Man muss nicht in die Sahelzone

In „Unser Boden, unser Erbe“ werden Themen wie Landwirtschaft und Flächenversiegelung angesprochen. Regisseur Marc Uhlig: „Um zu sehen, was mit unseren Böden passiert, muss man nicht in die Sahelzone oder in den Regenwald. Es passiert vor unserer Haustür. Es geht um Wertschätzung. Es geht darum, den Boden als Thema ins Bewusstsein zu bringen.“ Der Boden, so Sarah Wiener (deutsch-österreichische Unternehmerin, Fernsehköchin und Politikerin), sei Almende: Allgemeingut. Des Menschen Erbe. „Das gehört doch niemandem.

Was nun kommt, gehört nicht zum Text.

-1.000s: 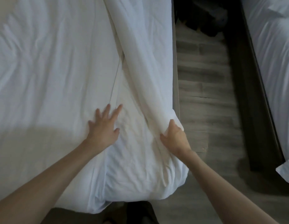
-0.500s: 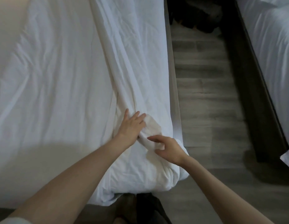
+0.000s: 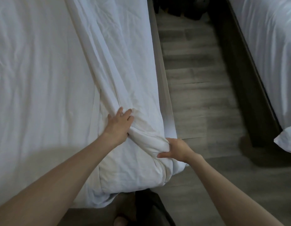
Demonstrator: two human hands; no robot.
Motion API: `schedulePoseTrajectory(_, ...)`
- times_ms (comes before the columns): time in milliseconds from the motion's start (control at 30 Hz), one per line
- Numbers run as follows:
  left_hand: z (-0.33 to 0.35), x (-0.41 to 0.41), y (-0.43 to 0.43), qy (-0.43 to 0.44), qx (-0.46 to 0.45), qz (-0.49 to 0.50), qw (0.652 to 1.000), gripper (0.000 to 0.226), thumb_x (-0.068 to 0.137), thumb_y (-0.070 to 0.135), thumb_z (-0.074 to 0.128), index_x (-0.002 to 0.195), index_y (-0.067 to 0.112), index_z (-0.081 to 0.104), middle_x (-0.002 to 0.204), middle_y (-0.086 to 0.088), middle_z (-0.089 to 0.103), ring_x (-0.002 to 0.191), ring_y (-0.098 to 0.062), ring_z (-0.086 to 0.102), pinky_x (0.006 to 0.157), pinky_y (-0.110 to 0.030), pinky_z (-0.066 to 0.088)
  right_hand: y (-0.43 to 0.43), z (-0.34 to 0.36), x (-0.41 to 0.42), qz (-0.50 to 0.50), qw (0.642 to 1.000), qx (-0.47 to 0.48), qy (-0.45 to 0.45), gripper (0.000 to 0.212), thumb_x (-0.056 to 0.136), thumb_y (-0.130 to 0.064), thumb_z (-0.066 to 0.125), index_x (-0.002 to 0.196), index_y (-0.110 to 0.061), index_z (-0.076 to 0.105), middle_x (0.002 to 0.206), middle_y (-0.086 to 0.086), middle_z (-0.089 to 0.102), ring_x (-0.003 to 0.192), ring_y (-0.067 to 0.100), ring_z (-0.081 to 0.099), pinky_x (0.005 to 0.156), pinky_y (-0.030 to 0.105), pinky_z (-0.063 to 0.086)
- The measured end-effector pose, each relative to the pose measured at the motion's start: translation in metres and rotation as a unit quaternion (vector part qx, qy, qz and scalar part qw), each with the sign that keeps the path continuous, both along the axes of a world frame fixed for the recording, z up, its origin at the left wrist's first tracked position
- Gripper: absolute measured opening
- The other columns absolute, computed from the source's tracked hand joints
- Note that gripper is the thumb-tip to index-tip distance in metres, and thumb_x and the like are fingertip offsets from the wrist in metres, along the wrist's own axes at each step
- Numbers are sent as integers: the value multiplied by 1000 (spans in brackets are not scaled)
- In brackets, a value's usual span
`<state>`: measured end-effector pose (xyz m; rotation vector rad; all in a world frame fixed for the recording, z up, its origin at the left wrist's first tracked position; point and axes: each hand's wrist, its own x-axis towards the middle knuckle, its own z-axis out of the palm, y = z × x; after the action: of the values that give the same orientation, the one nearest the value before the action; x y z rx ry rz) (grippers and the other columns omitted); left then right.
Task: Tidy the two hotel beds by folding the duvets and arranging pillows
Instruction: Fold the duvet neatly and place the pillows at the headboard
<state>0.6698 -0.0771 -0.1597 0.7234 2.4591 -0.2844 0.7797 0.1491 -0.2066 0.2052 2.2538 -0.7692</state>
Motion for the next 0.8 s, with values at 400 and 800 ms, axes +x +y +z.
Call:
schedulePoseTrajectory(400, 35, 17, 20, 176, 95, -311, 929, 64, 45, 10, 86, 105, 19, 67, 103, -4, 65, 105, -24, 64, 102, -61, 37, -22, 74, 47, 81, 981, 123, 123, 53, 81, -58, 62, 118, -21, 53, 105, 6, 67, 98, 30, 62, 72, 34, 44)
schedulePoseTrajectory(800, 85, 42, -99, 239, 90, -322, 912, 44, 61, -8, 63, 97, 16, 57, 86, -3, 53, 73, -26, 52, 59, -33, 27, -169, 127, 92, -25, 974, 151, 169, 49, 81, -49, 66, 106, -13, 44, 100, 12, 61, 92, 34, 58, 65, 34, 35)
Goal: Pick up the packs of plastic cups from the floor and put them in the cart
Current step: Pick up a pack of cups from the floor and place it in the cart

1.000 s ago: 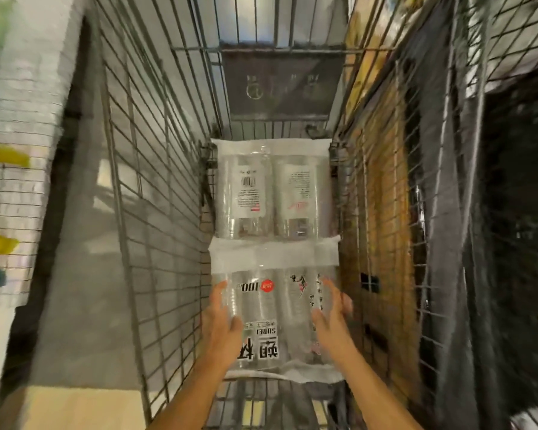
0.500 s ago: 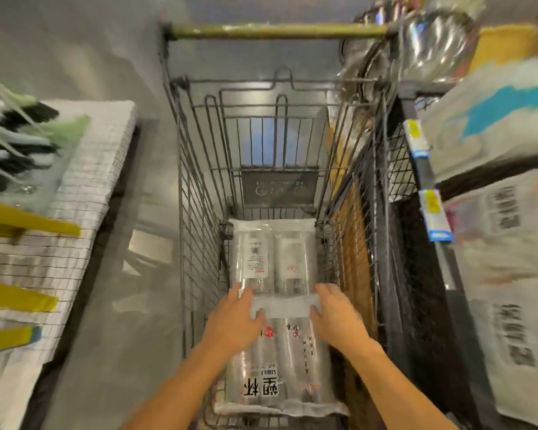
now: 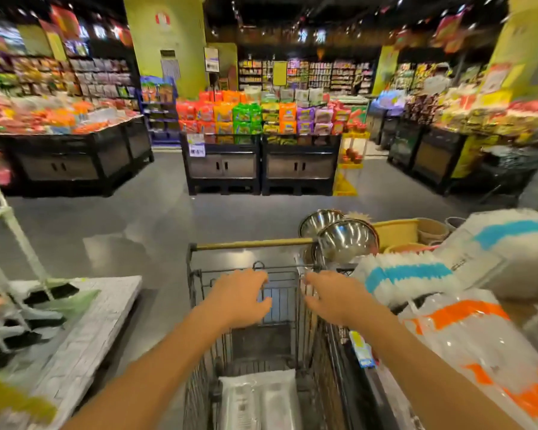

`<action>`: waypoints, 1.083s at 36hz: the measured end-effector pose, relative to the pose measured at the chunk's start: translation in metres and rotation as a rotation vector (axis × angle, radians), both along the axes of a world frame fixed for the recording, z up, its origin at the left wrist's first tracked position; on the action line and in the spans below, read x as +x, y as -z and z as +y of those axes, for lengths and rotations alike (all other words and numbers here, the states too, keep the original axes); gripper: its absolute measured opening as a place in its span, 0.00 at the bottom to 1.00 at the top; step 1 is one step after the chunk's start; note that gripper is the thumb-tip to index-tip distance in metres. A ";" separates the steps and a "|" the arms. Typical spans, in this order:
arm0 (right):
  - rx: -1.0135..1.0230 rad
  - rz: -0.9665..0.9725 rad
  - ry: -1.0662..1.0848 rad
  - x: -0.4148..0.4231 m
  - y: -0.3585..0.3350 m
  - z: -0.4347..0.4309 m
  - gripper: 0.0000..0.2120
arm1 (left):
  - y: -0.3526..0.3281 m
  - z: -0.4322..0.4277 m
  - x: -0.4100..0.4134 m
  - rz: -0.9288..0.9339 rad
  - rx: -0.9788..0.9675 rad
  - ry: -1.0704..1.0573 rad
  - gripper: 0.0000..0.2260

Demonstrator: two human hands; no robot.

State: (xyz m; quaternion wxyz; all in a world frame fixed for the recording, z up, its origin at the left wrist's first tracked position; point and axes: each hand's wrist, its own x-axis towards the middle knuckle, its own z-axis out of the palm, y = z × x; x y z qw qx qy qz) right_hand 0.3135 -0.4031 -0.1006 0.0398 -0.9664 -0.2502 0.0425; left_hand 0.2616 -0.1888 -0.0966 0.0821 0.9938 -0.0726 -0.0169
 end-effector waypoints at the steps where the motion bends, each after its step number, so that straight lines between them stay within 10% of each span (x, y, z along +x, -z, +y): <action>1: 0.006 -0.022 0.024 -0.005 -0.011 -0.004 0.18 | -0.013 -0.005 -0.001 -0.017 0.011 0.025 0.21; 18: -0.029 -0.128 0.675 -0.220 -0.091 -0.097 0.20 | -0.089 -0.109 -0.063 -0.116 -0.008 0.664 0.17; 39: -0.014 -0.173 1.659 -0.696 -0.121 -0.121 0.17 | -0.110 -0.303 -0.408 -0.103 -0.087 1.604 0.18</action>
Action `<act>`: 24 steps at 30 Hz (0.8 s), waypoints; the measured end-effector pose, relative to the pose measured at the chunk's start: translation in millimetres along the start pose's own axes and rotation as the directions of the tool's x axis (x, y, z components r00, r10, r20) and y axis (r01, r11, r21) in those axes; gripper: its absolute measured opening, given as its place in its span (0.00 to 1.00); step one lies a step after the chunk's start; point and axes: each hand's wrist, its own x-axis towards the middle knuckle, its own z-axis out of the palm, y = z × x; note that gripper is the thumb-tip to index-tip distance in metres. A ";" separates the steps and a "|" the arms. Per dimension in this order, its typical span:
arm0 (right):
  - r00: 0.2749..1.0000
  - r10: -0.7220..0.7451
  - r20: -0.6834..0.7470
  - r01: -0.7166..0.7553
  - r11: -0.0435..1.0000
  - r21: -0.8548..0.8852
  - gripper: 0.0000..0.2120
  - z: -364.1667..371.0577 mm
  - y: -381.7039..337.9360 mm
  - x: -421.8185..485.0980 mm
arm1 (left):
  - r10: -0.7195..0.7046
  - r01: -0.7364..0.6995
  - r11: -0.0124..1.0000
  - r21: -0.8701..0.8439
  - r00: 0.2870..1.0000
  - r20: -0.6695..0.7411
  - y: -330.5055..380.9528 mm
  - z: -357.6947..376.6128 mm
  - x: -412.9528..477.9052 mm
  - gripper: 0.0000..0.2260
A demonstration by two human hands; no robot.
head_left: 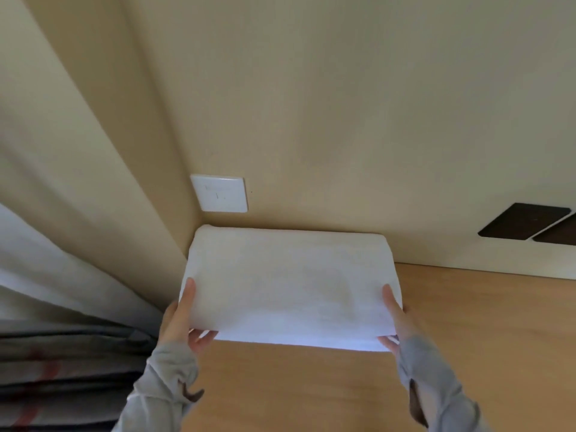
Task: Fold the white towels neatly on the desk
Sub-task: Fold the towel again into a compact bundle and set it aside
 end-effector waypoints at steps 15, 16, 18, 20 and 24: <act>0.964 -0.244 0.105 0.260 0.948 -0.181 0.17 -1.0 -36.4 24.0 | 0.158 -0.162 0.798 0.580 0.986 0.058 49.0 30.9 4.6 0.35; 0.948 -0.304 0.092 0.315 0.935 -0.159 0.14 -3.4 -33.4 22.4 | 0.179 -0.182 0.794 0.580 0.982 0.062 45.7 31.6 4.8 0.33; 0.925 -0.372 0.081 0.380 0.915 -0.136 0.07 -7.2 -25.0 21.1 | 0.205 -0.212 0.782 0.586 0.976 0.079 37.8 33.1 7.6 0.30; 0.931 -0.357 0.079 0.365 0.918 -0.156 0.12 -7.5 -16.3 23.6 | 0.207 -0.212 0.776 0.594 0.975 0.078 29.9 33.6 10.5 0.29; 0.953 -0.299 0.045 0.303 0.940 -0.160 0.25 -3.9 -10.3 30.2 | 0.189 -0.184 0.762 0.621 0.980 0.059 24.8 33.2 11.4 0.30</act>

Wer will es wagen, den Boden in zehn Jahren zu zerstören und abzutragen?“, fragt Wiener.
Marc Uhlig: „Die Idee zu meinem Film entstand aus der Erkenntnis, dass ich ziemlich weit weg bin vom Boden. Ich habe einem guten Freund bei der Ernte geholfen und habe zum ersten Mal gemerkt: Das ernährt mich. Dann habe ich recherchiert.“ Das Ergebnis: Der Boden ist in Gefahr. „Unser Boden, unser Erbe“ ist nicht eben leichte Kost, aber es geht um ein zentrales Stück der Zukunft.

Gesprächsrunde

Im Anschluss an die Vorführung des Films soll es eine Gesprächsrunde geben. Teilnehmer sind Prof. Florian Wichern (Hochschule Rhein-Waal), Biolandwirt Daniel Schewe und Volkhard Wille. „Die Hochschule Rhein-Waal beschäftigt sich mit zahlreichen Aspekten des Bodenschutzes und der Landbewirtschaftung“, begründet Wille die Anwesenheit von Wichern und fügt hinzu: „Daniel Schewe kann als Praktiker berichten, wie Bodenschutz auf dem Acker funktioniert.“ Die Landespolitik verfügt laut Wille „über das entscheidende Instrumentarium, um den Boden vor Flächenversiegelung, Kiesabgrabungen und anderem Raubbau zu schützen.“

Die Veranstaltung beginnt am Sonntag, 3. April, um 12 Uhr, im Tichelpark Kino in Kleve. Das Eintrittsgeld (5 Euro pro Person) wird für medizinische Hilfe in der Ukraine durch die Organisation „Aktion Medeor“ aus Tönisvorst gespendet.